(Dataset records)
● ● ● ●

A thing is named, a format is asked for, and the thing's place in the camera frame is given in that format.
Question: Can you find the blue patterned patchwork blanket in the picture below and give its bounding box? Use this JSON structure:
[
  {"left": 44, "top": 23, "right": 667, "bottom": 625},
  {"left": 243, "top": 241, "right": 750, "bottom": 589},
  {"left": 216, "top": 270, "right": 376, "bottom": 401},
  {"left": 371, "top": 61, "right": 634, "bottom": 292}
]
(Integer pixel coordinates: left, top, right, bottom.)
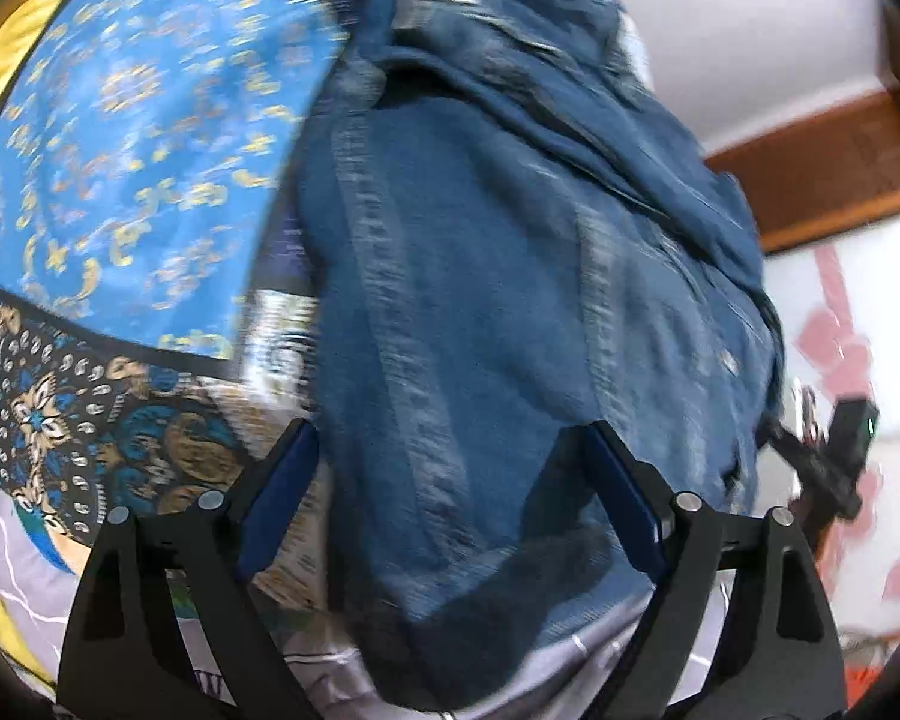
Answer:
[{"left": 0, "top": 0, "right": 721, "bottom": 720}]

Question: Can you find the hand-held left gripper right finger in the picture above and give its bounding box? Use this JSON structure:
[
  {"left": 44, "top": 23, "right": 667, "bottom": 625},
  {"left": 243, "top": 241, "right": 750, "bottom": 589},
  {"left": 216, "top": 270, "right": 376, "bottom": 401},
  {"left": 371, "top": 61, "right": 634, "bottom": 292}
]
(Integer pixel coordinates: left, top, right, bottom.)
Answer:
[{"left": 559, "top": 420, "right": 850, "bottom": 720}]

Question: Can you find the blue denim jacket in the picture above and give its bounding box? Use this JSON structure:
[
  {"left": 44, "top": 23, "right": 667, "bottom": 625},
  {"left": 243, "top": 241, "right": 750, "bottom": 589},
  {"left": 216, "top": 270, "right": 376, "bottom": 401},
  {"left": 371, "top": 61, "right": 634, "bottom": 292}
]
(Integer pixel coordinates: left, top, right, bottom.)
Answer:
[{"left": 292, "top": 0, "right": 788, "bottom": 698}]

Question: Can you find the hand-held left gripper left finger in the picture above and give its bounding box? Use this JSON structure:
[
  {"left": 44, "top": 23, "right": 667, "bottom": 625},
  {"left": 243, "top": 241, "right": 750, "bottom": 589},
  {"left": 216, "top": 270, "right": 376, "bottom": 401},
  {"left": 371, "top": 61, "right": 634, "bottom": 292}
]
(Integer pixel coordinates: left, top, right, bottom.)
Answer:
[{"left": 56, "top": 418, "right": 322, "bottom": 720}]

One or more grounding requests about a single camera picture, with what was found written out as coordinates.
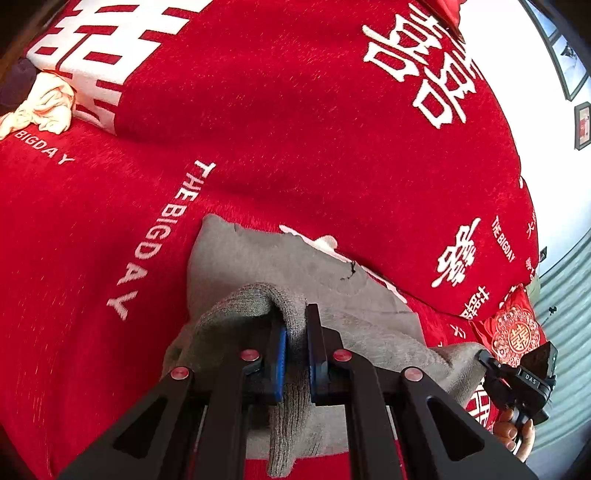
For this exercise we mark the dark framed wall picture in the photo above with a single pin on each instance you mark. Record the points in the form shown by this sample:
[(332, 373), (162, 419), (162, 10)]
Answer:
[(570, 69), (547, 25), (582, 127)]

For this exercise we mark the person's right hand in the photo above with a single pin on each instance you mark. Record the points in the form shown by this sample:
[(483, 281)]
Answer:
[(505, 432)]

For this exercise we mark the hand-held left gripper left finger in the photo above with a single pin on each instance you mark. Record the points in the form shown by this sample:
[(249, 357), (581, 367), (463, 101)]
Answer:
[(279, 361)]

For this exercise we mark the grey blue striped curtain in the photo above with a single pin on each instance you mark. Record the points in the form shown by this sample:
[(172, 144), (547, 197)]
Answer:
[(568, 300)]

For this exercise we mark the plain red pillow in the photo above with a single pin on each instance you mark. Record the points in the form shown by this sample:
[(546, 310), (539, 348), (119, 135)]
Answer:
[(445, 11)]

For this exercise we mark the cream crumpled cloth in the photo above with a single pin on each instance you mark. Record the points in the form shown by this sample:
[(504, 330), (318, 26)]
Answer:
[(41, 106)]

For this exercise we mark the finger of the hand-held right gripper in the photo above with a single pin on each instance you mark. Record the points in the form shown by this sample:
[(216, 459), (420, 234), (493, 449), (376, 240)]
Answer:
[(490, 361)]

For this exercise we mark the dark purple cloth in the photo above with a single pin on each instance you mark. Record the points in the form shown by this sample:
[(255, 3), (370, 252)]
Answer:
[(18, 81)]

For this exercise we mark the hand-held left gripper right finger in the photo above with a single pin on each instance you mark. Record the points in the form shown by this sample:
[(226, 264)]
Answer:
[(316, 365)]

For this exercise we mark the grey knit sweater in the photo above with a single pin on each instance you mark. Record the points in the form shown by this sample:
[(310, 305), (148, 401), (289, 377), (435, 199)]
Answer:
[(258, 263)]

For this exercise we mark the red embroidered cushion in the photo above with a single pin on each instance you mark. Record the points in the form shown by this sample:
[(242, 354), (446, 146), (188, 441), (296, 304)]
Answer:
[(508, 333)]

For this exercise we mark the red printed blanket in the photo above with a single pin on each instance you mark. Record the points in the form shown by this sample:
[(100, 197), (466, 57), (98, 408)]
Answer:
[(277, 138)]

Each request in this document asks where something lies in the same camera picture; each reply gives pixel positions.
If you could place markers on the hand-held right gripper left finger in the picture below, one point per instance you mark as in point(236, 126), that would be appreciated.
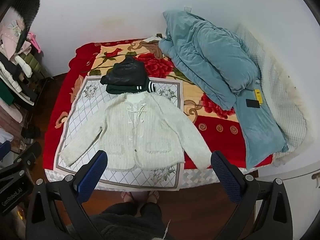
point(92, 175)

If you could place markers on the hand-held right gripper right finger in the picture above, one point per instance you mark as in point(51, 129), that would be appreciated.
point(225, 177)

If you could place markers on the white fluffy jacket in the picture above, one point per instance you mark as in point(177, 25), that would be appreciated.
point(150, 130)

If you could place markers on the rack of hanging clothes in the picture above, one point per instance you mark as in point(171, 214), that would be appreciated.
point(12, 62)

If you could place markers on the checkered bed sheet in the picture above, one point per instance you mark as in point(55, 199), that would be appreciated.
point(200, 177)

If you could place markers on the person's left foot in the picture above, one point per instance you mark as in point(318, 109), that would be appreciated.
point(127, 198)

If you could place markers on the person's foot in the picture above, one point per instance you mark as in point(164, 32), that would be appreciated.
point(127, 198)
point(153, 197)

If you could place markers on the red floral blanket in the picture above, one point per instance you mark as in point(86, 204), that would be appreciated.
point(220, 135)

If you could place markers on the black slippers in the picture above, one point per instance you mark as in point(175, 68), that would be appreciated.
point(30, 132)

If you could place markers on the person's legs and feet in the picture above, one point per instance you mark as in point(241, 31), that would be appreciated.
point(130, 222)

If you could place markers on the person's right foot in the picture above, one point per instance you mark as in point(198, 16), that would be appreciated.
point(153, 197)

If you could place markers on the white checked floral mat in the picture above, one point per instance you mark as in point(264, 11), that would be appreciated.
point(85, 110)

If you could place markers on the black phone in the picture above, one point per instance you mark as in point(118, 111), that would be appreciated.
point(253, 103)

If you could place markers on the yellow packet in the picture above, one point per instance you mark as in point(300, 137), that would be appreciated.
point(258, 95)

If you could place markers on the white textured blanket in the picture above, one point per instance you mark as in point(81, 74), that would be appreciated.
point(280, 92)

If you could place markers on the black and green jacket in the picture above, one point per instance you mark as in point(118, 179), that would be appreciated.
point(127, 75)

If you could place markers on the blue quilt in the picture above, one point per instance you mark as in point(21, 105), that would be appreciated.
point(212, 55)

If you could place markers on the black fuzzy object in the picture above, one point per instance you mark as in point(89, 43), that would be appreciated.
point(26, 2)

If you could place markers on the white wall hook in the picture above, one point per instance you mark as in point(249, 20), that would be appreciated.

● ● ● ●

Write out each entry exactly; any pictures stay out of the copy.

### Answer to this problem
A thing is named, a format is asked for, and the thing's place in the camera frame is given in that format.
Question: Can you find the blue patterned patchwork blanket in the picture below and give its bounding box? Use this JSON structure:
[
  {"left": 44, "top": 23, "right": 667, "bottom": 625},
  {"left": 243, "top": 241, "right": 750, "bottom": 589},
  {"left": 216, "top": 270, "right": 376, "bottom": 401},
  {"left": 371, "top": 61, "right": 634, "bottom": 292}
]
(Integer pixel coordinates: left, top, right, bottom.)
Answer:
[{"left": 0, "top": 0, "right": 721, "bottom": 720}]

Question: Can you find the hand-held left gripper right finger in the picture above and give its bounding box? Use this JSON structure:
[
  {"left": 44, "top": 23, "right": 667, "bottom": 625},
  {"left": 243, "top": 241, "right": 750, "bottom": 589},
  {"left": 216, "top": 270, "right": 376, "bottom": 401},
  {"left": 371, "top": 61, "right": 634, "bottom": 292}
]
(Integer pixel coordinates: left, top, right, bottom.)
Answer:
[{"left": 559, "top": 420, "right": 850, "bottom": 720}]

Question: Can you find the blue denim jacket in the picture above and give its bounding box? Use this JSON structure:
[
  {"left": 44, "top": 23, "right": 667, "bottom": 625},
  {"left": 243, "top": 241, "right": 750, "bottom": 589},
  {"left": 216, "top": 270, "right": 376, "bottom": 401},
  {"left": 371, "top": 61, "right": 634, "bottom": 292}
]
(Integer pixel coordinates: left, top, right, bottom.)
Answer:
[{"left": 292, "top": 0, "right": 788, "bottom": 698}]

Question: Can you find the hand-held left gripper left finger in the picture above and give its bounding box? Use this JSON structure:
[
  {"left": 44, "top": 23, "right": 667, "bottom": 625},
  {"left": 243, "top": 241, "right": 750, "bottom": 589},
  {"left": 216, "top": 270, "right": 376, "bottom": 401},
  {"left": 371, "top": 61, "right": 634, "bottom": 292}
]
(Integer pixel coordinates: left, top, right, bottom.)
Answer:
[{"left": 56, "top": 418, "right": 322, "bottom": 720}]

One or more grounding requests about a single camera picture, with what was found written out as coordinates.
For this exercise we mark the dark framed wall picture in the photo above with a single pin on each instance you mark. Record the points in the form shown by this sample:
[(332, 373), (162, 419), (162, 10)]
Answer:
[(570, 69), (547, 25), (582, 127)]

For this exercise we mark the person's right hand in the photo above with a single pin on each instance you mark. Record the points in the form shown by this sample:
[(483, 281)]
Answer:
[(505, 432)]

For this exercise we mark the hand-held left gripper left finger in the photo above with a single pin on each instance you mark. Record the points in the form shown by this sample:
[(249, 357), (581, 367), (463, 101)]
Answer:
[(279, 361)]

For this exercise we mark the grey blue striped curtain in the photo above with a single pin on each instance you mark. Record the points in the form shown by this sample:
[(172, 144), (547, 197)]
Answer:
[(568, 300)]

For this exercise we mark the plain red pillow in the photo above with a single pin on each instance you mark. Record the points in the form shown by this sample:
[(546, 310), (539, 348), (119, 135)]
Answer:
[(445, 11)]

For this exercise we mark the cream crumpled cloth in the photo above with a single pin on each instance you mark. Record the points in the form shown by this sample:
[(504, 330), (318, 26)]
Answer:
[(41, 106)]

For this exercise we mark the finger of the hand-held right gripper in the photo above with a single pin on each instance you mark. Record the points in the form shown by this sample:
[(216, 459), (420, 234), (493, 449), (376, 240)]
Answer:
[(490, 361)]

For this exercise we mark the dark purple cloth in the photo above with a single pin on each instance you mark. Record the points in the form shown by this sample:
[(255, 3), (370, 252)]
Answer:
[(18, 81)]

For this exercise we mark the hand-held left gripper right finger in the photo above with a single pin on each instance you mark. Record the points in the form shown by this sample:
[(226, 264)]
Answer:
[(316, 365)]

For this exercise we mark the grey knit sweater in the photo above with a single pin on each instance you mark. Record the points in the form shown by this sample:
[(310, 305), (148, 401), (289, 377), (435, 199)]
Answer:
[(258, 263)]

For this exercise we mark the red embroidered cushion in the photo above with a single pin on each instance you mark. Record the points in the form shown by this sample:
[(242, 354), (446, 146), (188, 441), (296, 304)]
Answer:
[(508, 333)]

For this exercise we mark the red printed blanket in the photo above with a single pin on each instance you mark. Record the points in the form shown by this sample:
[(100, 197), (466, 57), (98, 408)]
Answer:
[(277, 138)]

Each request in this document asks where something lies in the same camera picture; each reply gives pixel positions.
If you could place markers on the hand-held right gripper left finger in the picture below, one point per instance you mark as in point(236, 126), that would be appreciated.
point(92, 175)

If you could place markers on the hand-held right gripper right finger in the picture above, one point per instance you mark as in point(51, 129), that would be appreciated.
point(225, 177)

If you could place markers on the white fluffy jacket in the picture above, one point per instance you mark as in point(177, 25), that would be appreciated.
point(150, 130)

If you could place markers on the rack of hanging clothes in the picture above, one point per instance you mark as in point(171, 214), that would be appreciated.
point(12, 62)

If you could place markers on the checkered bed sheet in the picture above, one point per instance you mark as in point(55, 199), that would be appreciated.
point(200, 177)

If you could place markers on the person's left foot in the picture above, one point per instance you mark as in point(318, 109), that would be appreciated.
point(127, 198)

If you could place markers on the person's foot in the picture above, one point per instance you mark as in point(164, 32), that would be appreciated.
point(127, 198)
point(153, 197)

If you could place markers on the red floral blanket in the picture above, one point per instance you mark as in point(86, 204), that would be appreciated.
point(220, 135)

If you could place markers on the black slippers in the picture above, one point per instance you mark as in point(175, 68), that would be appreciated.
point(30, 132)

If you could place markers on the person's legs and feet in the picture above, one point per instance you mark as in point(241, 31), that would be appreciated.
point(130, 222)

If you could place markers on the person's right foot in the picture above, one point per instance you mark as in point(198, 16), that would be appreciated.
point(153, 197)

If you could place markers on the white checked floral mat in the picture above, one point per instance you mark as in point(264, 11), that would be appreciated.
point(85, 110)

If you could place markers on the black phone in the picture above, one point per instance you mark as in point(118, 111), that would be appreciated.
point(253, 103)

If you could place markers on the yellow packet in the picture above, one point per instance you mark as in point(300, 137), that would be appreciated.
point(258, 95)

If you could place markers on the white textured blanket in the picture above, one point per instance you mark as in point(81, 74), that would be appreciated.
point(280, 92)

If you could place markers on the black and green jacket in the picture above, one point per instance you mark as in point(118, 179), that would be appreciated.
point(127, 75)

If you could place markers on the blue quilt in the picture above, one point per instance you mark as in point(21, 105), that would be appreciated.
point(212, 55)

If you could place markers on the black fuzzy object in the picture above, one point per instance you mark as in point(89, 43), that would be appreciated.
point(26, 2)

If you could place markers on the white wall hook in the picture above, one point per instance you mark as in point(249, 20), that would be appreciated.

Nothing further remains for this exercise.